La crisis catalana ha incidido, y seguirá incidiendo durante muchos años, en algunas de las tensiones fundamentales de la España contemporánea. La más evidente es la tensión entre Estado nacional y élites regionales, pero hay muchas más: la lucha entre legalidad y voluntarismo, los cuestionables mecanismos de selección de élites, la relación de amplios sectores de la izquierda con la cuestión nacional… y, como hemos estado viendo en estas semanas, la complicada relación con el mundo allende nuestras fronteras. O, por ser más precisos, con lo que se dice o piensa de España en el extranjero.

El ejemplo más reciente de todo esto ha sido el revuelo provocado por sendos editoriales en el Times británico y en el New York Times estadounidense. Revuelo de dos caras: por un lado, júbilo entre los nacionalistas que ven cómo estos diarios hacen suya la tesis del "Estado opresor" que encarcela a dirigentes pacíficos por sus ideas. Por el otro lado, indignación entre los constitucionalistas, que ven cómo se transmite una visión tergiversada de lo que han venido haciendo los independentistas durante estos años y de la razón de sus procesos judiciales. Una indignación rematada por el hecho de que ninguno de estos periódicos propondría en sus países que el Ejecutivo se cargase la separación de poderes y abortase procesos penales por el cargo que ostentan los acusados. Si el desafío separatista ha supuesto un golpe posmoderno, la actitud que están adoptando estos diarios podría calificarse -recuperando el término de Edward Said- de orientalismo millenial.
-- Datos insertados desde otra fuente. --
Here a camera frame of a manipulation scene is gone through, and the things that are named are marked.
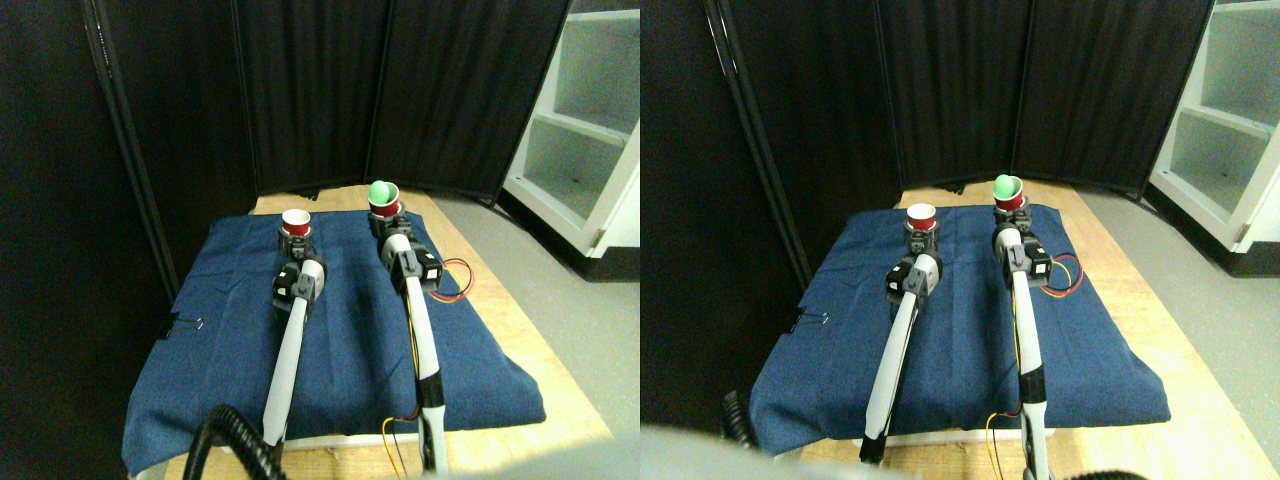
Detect black ribbed hose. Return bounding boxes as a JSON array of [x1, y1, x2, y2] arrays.
[[182, 404, 288, 480], [720, 388, 754, 444]]

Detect black curtain stand pole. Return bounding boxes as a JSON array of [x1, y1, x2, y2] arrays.
[[83, 0, 183, 306], [706, 0, 817, 291]]

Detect red wire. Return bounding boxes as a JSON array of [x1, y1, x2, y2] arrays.
[[1040, 251, 1084, 299], [430, 257, 477, 305]]

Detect white shelf unit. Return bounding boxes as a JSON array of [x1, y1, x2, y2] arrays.
[[500, 0, 640, 286], [1147, 0, 1280, 279]]

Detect dark blue cloth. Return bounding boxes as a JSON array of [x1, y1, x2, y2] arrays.
[[745, 202, 1171, 457], [122, 207, 547, 477]]

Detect orange wire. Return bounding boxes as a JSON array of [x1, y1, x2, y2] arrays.
[[381, 405, 423, 477], [985, 405, 1025, 471]]

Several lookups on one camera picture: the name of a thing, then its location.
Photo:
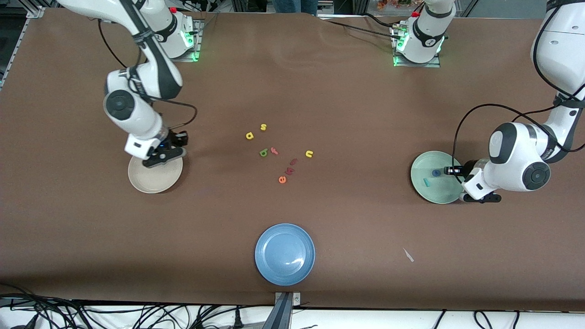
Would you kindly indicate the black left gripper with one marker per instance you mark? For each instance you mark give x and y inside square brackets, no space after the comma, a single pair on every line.
[467,169]

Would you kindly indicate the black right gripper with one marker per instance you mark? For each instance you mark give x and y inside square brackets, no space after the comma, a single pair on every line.
[172,139]

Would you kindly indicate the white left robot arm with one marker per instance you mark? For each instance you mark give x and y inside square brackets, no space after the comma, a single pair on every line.
[516,160]

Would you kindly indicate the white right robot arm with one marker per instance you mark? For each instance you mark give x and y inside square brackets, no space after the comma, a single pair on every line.
[132,114]

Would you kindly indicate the green plate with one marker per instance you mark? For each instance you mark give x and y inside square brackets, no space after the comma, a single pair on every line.
[434,194]

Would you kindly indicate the beige plate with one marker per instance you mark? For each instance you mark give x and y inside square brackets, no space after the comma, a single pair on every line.
[155,180]

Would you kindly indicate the white tape scrap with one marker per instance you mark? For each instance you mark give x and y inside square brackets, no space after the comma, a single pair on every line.
[408,255]

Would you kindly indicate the brown table cover sheet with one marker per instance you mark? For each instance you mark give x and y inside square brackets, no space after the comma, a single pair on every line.
[292,91]

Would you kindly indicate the blue plate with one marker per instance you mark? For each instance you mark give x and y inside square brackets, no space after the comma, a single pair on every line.
[284,254]

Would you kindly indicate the person in blue jeans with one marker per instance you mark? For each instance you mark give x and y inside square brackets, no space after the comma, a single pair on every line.
[295,5]

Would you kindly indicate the orange artificial flowers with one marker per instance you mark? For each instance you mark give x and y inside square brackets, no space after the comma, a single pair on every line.
[393,3]

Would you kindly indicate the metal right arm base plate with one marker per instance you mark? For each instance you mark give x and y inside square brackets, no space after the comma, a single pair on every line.
[199,41]

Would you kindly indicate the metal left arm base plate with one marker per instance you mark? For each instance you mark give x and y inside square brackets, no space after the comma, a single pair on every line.
[420,65]

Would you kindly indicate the aluminium frame rail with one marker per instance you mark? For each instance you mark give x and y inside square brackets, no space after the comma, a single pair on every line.
[16,48]

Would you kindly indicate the white rail strip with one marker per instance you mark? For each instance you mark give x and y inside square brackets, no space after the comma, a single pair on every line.
[347,17]

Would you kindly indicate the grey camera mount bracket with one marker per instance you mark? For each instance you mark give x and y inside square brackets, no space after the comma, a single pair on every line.
[283,310]
Pero hagámonos cargo de que muchos elementos de esta ecuación no van a cambiar a corto o medio plazo. Por ejemplo: no podemos evitar que España sea un país de segundo orden en el ámbito internacional, y al que por ello mismo los grandes medios pueden destinar (aunque no siempre, por fortuna) a corresponsales tan claramente tendenciosos como Raphael Minder. Tampoco podemos evitar que la política internacional sea un espacio sobre el que el público de los países desarrollados -incluyendo el español- tiende a proyectar sus fantasías y sus anhelos, y del que se espera un máximo de épica a cambio de un mínimo esfuerzo intelectual, lo que otorga muchos incentivos para dar credibilidad al relato independentista. Ni podemos corregir -al menos antes de las próximas elecciones- la desidia e incapacidad del gobierno para contrarrestar la maquinaria propagandística del nacionalismo. Y lo que es peor: ya no podemos evitar que la conjunción de todos estos elementos siga actuando cuando comience el juicio a los líderes secesionistas, ni la enorme presión que esto generará sobre los jueces, el Estado y la opinión pública.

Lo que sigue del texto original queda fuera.